Failure to Follow Infection Control Practices During Resident Care
Penalty
Summary
Surveyors observed multiple failures in infection prevention and control practices among staff caring for three residents with urinary catheters and incontinence needs. In one instance, a CNA donned gloves and PPE to assist a resident with morning care, including changing an incontinence brief and dressing the resident, but did not change gloves between different care activities. The CNA also placed the resident's full urinary catheter drainage bag directly on the floor, both before and after care. In another case, two CNAs changed a resident's soiled incontinence brief, with one CNA repeatedly obtaining gloves from his uniform pocket and not consistently performing proper hand hygiene between glove changes. The gloves stored in the uniform pocket were not considered clean, and hand sanitizer was not used according to facility policy, as it was wiped off with a washcloth instead of being rubbed until dry.

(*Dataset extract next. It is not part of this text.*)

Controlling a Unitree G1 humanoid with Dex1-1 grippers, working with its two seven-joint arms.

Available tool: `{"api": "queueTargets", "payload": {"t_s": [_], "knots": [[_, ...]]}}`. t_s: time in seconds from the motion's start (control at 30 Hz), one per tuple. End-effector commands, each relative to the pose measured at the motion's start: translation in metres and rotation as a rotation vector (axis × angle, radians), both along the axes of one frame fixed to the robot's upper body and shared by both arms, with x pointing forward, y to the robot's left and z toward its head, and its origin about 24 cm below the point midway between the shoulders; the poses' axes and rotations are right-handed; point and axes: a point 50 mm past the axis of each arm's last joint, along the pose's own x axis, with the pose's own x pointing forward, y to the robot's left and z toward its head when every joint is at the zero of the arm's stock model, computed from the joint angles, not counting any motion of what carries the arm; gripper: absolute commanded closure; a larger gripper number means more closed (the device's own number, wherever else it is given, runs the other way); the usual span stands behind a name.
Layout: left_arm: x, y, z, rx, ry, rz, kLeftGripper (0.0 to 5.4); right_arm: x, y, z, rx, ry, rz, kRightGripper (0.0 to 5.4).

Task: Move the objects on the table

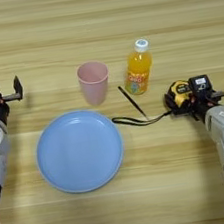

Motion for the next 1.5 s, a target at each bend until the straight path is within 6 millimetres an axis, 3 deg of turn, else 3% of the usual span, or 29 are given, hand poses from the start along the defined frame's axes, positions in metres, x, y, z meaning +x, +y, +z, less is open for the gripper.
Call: {"api": "queueTargets", "payload": {"t_s": [0.03,0.13,0.47,0.83,1.0,1.17,1.5], "knots": [[0.003,-0.002,0.004,0.011,-0.005,-0.005,0.00,0.001,0.000,0.001,-0.002,0.020,0.029,0.24],[0.003,-0.002,0.004,0.011,-0.006,-0.004,0.00,0.001,0.000,0.001,0.000,0.022,0.035,0.66],[0.003,-0.002,0.004,0.012,-0.006,-0.004,0.00,0.000,0.003,0.010,0.004,-0.016,0.052,0.78],[0.003,-0.004,0.004,0.012,-0.008,-0.004,0.00,-0.014,0.018,0.076,-0.013,-0.245,0.126,0.81],[0.003,-0.004,0.004,0.013,-0.008,-0.004,0.00,-0.034,0.043,0.100,0.062,-0.285,0.271,0.81],[0.003,-0.005,0.004,0.013,-0.008,-0.003,0.00,-0.051,0.074,0.110,0.141,-0.276,0.452,0.81],[0.003,-0.005,0.004,0.013,-0.009,-0.003,0.00,-0.069,0.113,0.129,0.210,-0.336,0.705,0.81]]}}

A third resident was observed with a full urinary catheter drainage bag left on the floor for several hours. When two CNAs later assisted with care, one obtained gloves from his uniform pocket and did not change gloves or perform hand hygiene between different care activities, including cleaning the catheter tubing, peri-area, and dressing the resident. Both CNAs failed to change gloves and perform hand hygiene as required. Facility policies reviewed by surveyors specified that gloves should be single-use and not stored in uniforms, hand hygiene should follow CDC guidelines, and catheter drainage bags should always be kept off the floor. The Assistant Director of Nursing confirmed staff expectations for proper glove use, hand hygiene, and catheter care, which were not followed in these instances.